Power Outage Severity Model
Created By William Czech (wczech@umich.edu)
Introduction
The dataset I chose contains information about power outages that occurred in the U.S from 2000-2016, and has 1534 rows which each represent a unique power outage. Each outage contains data on the duration of the outage, the cause of the outage, its location in the U.S, the date of the outage, and economic and population data about the location where the outage occurred. The question I am seeking to answer with this dataset is what features of a power outage contribute to its severity?
To measure the severity of an outage, I will use the duration of the outage using the OUTAGE.DURATION column, and will be only looking at cases involving severe weather and not targeted attacks or random equipment failures, as these cases are more difficult to predict. The features I will use to predict the duration of an outage are the region where the outage occurred (CLIMATE.REGION), details on what severe weather cause the outage (CAUSE.CATEGORY.DETAIL), the total number of customers in the state (TOTAL.CUSTOMERS) and the percentage of land in the state where the outage occured that is classified as an urban area (AREAPCT_URBAN).

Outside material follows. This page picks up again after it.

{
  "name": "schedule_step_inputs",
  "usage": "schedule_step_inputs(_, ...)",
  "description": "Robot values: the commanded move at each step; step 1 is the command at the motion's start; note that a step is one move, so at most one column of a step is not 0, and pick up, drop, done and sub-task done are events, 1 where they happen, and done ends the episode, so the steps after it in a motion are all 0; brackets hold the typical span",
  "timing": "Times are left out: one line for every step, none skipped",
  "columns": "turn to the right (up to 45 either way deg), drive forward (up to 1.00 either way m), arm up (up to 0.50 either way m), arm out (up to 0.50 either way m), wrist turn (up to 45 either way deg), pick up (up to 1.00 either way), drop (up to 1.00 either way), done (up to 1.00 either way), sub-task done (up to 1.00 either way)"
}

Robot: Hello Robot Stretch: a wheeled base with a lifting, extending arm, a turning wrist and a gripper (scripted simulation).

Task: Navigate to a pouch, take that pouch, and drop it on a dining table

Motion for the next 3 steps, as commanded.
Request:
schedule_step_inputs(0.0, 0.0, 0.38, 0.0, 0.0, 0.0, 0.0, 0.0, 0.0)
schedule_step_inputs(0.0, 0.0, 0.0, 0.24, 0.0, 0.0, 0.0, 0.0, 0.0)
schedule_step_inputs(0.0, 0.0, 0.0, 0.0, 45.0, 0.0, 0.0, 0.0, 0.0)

The model I will build from this analysis will allow for better predictions on where more severe power outages in the U.S may occur, and could potentially help urban planners better protect areas of the U.S at greater risk for these outages.
Data Cleaning and Exploration
To clean my dataset, I merged two columns containing the start date and start time into a single timestamp, and completed the same process for the ending time of the outage. To make the duration of the outage a more simple unit, I converted the time of each outage from minutes to hours. Since my analysis is only focused on severe weather cases, I dropped all rows in my dataset that did not have severe weather as the cause of the outage. Additionally, I dropped rows that contained missing values with columns I was to perform analysis on with my model, and also dropped all values in the CAUSE.CATEGORY.DETAIL column that had less than 4 occurences to speed up the training of my model.

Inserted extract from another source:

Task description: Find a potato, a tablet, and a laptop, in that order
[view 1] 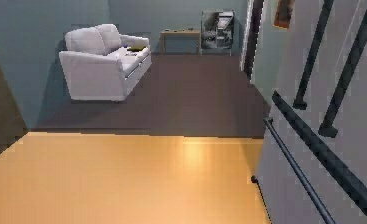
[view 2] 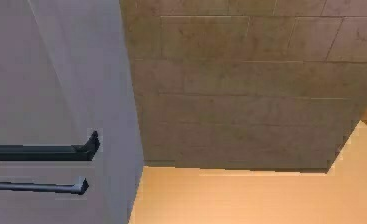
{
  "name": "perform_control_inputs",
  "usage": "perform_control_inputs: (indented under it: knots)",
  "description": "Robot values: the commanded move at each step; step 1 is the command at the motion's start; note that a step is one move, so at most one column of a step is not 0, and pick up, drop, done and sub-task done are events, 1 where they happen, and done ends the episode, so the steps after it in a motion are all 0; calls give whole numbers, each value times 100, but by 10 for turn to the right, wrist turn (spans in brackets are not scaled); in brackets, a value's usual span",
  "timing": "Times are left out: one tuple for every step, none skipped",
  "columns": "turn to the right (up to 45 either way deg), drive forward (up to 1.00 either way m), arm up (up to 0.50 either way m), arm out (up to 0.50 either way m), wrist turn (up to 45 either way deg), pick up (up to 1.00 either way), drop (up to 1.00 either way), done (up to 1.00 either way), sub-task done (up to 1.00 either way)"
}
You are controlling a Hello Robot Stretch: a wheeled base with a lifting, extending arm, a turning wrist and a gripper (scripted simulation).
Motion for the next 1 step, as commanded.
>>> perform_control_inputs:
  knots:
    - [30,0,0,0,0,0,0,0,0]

After this cleaning steps, this is the first few rows of my dataframe for the columns that I will analyze.
cause_detail | climate_region | area_urban | total_customers | outage_duration |
---|---|---|---|---|
heavy wind | East North Central | 2.14 | 2.5869e+06 | 50 |
thunderstorm | East North Central | 2.14 | 2.60681e+06 | 42.5 |
winter storm | East North Central | 2.14 | 2.5869e+06 | 31 |
tornadoes | East North Central | 2.14 | 2.5869e+06 | 49.5 |
thunderstorm | East North Central | 2.14 | 2.47491e+06 | 66 |
Plots and Analysis
After cleaning my data, I developed some plots to get a better understanding of the relationships in the dataset.

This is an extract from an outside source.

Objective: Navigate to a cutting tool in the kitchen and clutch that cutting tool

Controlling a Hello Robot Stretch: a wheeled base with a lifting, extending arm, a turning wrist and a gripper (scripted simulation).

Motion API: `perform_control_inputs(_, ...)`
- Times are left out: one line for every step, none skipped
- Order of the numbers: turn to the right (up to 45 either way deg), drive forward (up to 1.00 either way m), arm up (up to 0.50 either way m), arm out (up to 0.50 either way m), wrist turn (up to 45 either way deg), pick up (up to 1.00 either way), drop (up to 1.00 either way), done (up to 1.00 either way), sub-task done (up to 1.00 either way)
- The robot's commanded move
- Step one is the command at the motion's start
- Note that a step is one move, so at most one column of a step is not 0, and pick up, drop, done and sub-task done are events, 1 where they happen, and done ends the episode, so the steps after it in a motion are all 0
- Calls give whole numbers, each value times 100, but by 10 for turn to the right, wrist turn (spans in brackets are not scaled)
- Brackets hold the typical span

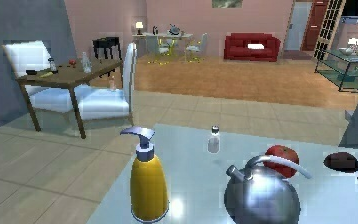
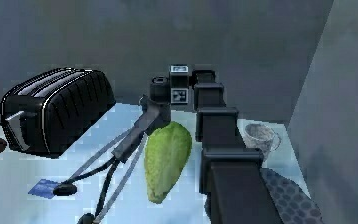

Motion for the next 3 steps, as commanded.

The plot above shows that most outages caused by severe weather lasted between 12 and 86 hours, with the longest outage lasting over 800 hours. We are determining the severity of an outage based on the outage duration, so this plot depicts the distribution of power outage severity.
The histogram above shows that outages caused by mainly by thunderstorms, hurricanes, and winter storms. If we can estimate the severity of outages from these weather occurences, we can build an effective model to predict the severity of outages.
This histogram is interesting because it depicts that specific outage causes may lead to longer (more severe) outages. Flooding, hurricanes, and wildfires had the longest outages on average, likely due to the severity of these natural disasters.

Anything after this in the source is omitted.